→ REQUIREMENT
In the data below, set down exactly the lines from the one containing "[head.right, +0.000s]" up to and including the one containing "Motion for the". Leave the pictures out.

· · · · · · ·

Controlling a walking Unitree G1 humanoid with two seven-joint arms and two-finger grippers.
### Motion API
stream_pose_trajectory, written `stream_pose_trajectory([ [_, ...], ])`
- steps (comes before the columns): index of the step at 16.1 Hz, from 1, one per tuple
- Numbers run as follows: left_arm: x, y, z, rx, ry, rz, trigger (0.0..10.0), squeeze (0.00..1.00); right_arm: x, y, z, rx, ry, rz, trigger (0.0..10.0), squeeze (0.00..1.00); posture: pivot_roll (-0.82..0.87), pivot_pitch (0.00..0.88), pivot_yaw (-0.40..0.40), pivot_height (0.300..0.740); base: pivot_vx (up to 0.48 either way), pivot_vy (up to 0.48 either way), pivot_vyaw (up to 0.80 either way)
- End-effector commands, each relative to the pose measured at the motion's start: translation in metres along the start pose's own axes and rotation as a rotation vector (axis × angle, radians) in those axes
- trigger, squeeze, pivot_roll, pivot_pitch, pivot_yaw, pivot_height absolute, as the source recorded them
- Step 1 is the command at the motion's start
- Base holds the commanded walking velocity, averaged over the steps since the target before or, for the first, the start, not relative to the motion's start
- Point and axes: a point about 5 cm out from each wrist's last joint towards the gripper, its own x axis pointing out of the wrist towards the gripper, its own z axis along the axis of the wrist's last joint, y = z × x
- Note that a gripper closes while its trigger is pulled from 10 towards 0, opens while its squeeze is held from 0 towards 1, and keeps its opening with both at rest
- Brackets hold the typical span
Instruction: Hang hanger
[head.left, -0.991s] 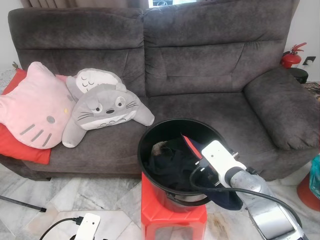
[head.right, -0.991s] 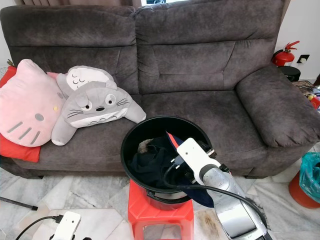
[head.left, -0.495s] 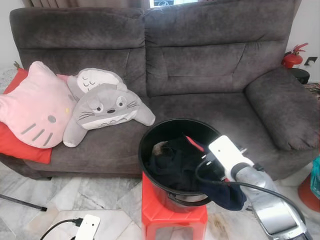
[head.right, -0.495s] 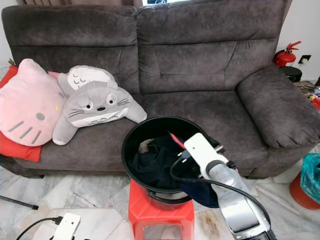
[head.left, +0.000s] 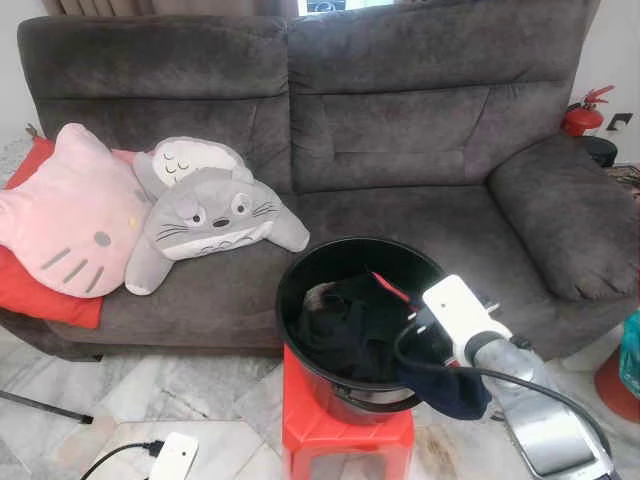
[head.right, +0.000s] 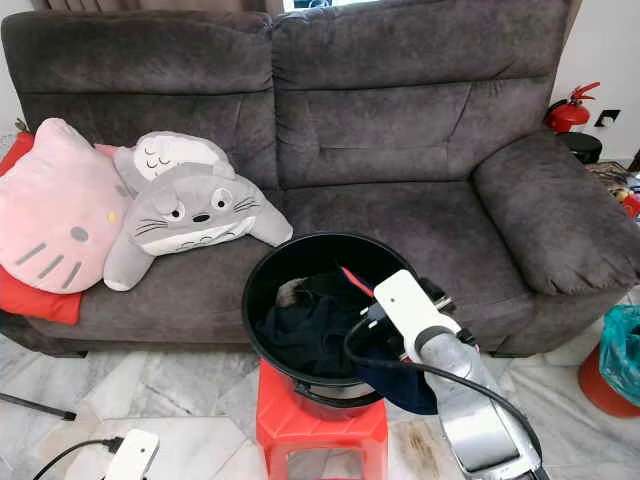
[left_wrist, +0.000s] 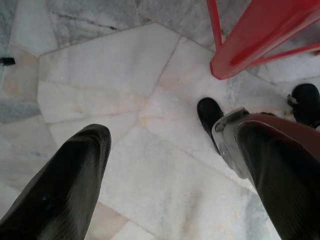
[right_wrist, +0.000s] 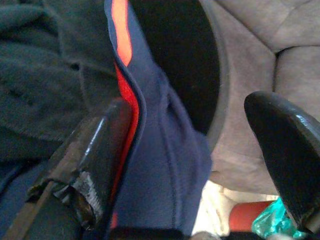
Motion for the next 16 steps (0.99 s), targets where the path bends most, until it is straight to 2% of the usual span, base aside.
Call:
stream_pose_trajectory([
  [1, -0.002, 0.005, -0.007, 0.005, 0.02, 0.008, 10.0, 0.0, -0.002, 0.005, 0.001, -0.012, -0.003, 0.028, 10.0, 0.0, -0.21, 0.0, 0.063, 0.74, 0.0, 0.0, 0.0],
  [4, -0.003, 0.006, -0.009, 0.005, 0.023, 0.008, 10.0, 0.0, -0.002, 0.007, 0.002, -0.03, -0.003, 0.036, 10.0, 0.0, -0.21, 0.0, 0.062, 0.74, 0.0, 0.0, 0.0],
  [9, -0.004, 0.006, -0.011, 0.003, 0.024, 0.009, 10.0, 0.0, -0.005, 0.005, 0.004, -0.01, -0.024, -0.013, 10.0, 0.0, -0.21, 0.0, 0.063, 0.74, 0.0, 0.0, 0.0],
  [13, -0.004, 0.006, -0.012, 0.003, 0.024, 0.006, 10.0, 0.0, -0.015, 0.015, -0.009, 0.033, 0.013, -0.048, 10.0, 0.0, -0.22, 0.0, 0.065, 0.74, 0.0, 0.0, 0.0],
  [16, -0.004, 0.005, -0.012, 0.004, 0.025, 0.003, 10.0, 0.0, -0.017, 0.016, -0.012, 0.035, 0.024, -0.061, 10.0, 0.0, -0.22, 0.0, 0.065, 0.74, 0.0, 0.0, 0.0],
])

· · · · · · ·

→ EXERCISE RESULT
[head.right, +0.000s] 
[left_wrist, +0.000s] 
[right_wrist, +0.000s] 
Motion for the next 16 steps (0.99 s), targets where the path bends most, until it is straight to 2% of the usual span, base aside.

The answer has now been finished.